Wenn sie von ihrer Arbeit spricht, ist die Begeisterung nicht zu überhören. «Ich wusste schon immer, dass ich etwas mit Strafrecht machen will.» Gemeinsam mit ihren Eltern habe sie regelmässig Krimiserien geschaut. Mati: «Das Konzept, dass Polizisten Straftäter verfolgen und der Justiz zuführen müssen, stimmt für mich.»

Bei ihrer Arbeit für die Staatsanwaltschaft muss sie oftmals schnelle – und für die Betroffenen schwerwiegende – Entscheide treffen. Hat sie etwa Pikett-Dienst, muss sie rund um die Uhr für ermittelnde Polizisten erreichbar sein. «Da kann mitten in der Nacht das Telefon klingeln, weil eine Person mit Drogen im Gepäck gefasst wurde.» Mati muss aufgrund der Angaben der Polizisten entscheiden: Ist eine Zwangsmassnahme verhältnismässig – und falls ja, welche? «Natürlich bearbeiten wir nicht nur solche Fälle. Die meiste Zeit arbeiten wir am Computer», relativiert Mati, deren langfristiges Ziel es ist, Staatsanwältin zu werden.

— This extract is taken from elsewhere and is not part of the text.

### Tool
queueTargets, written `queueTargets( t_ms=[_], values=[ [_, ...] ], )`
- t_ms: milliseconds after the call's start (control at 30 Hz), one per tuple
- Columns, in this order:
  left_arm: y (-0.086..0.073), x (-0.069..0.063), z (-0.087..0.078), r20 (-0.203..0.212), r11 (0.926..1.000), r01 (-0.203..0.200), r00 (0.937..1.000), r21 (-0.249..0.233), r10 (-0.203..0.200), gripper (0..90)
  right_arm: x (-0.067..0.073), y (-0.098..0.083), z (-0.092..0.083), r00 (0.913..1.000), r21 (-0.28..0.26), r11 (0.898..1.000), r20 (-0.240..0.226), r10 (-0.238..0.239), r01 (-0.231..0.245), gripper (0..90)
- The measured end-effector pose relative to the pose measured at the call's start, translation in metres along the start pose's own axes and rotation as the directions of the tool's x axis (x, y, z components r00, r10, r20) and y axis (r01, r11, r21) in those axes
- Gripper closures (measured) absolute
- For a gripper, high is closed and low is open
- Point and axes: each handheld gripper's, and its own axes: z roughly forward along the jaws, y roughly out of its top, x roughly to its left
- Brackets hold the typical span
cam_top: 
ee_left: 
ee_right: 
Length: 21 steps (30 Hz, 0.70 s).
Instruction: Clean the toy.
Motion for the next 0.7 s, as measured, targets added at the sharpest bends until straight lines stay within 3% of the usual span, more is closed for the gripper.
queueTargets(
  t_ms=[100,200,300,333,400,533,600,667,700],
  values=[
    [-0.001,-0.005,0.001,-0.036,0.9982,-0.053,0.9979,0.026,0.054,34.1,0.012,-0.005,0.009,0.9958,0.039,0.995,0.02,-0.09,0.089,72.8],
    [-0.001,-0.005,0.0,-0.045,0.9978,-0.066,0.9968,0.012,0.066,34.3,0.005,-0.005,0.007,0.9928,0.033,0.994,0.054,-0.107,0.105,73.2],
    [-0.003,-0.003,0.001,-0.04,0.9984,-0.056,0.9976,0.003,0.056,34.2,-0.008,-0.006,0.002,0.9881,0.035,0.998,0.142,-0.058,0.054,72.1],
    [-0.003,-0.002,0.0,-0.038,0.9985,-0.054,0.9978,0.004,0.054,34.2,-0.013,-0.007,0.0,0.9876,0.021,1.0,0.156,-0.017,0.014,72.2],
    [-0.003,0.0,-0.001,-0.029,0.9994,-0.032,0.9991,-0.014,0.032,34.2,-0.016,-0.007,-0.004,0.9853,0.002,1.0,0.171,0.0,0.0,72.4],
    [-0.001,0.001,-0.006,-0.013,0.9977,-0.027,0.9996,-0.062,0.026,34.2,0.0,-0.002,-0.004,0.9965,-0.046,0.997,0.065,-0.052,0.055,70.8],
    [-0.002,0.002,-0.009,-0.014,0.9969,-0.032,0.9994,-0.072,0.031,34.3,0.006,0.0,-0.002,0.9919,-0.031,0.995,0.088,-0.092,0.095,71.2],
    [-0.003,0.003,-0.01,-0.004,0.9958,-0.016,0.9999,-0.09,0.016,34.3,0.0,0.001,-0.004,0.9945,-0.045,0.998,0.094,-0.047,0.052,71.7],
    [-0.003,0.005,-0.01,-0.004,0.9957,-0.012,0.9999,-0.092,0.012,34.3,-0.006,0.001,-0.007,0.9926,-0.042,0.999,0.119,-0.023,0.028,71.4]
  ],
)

Politik für mehr Sicherheit in Basel

Als Basler Grossrätin würde Mati die Erkenntnisse aus ihrem Beruf einfliessen lassen. «Jobbedingt interessieren mich die Themen Sicherheit und Sicherheitsgefühl.» Wie etwa mit durchdachten Lichtkonzepten oder mit der Belebung eines Platzes eine Atmosphäre geschaffen werden könne, durch die sich die Quartierbevölkerung wohler fühlt. Weiter will Mati, dass Littering in der Innenstadt effizienter und innovativer bekämpft wird – auch um Kosten einzusparen.

Auf dem Margarethenhügel scheint die Welt noch in Ordnung zu sein. Keine Spur von Kriminalität oder Littering. Doch Mati muss wieder weg vom städtischen Rebberg, vom Ausblick über Basel. Mit einem breiten Lachen verabschiedet sie sich, macht sich auf den Weg nach Hause. Dort beschäftigt sie sich im Homeoffice wieder mit den Baselbieter Kriminellen, mit der Kehrseite der Idylle und mit ihrem politischen Wahlkampf.

In der losen Serie «Ausreisser» porträtiert die bz Grossratskandidierende aller Parteien, die nicht so recht ins Profil passen.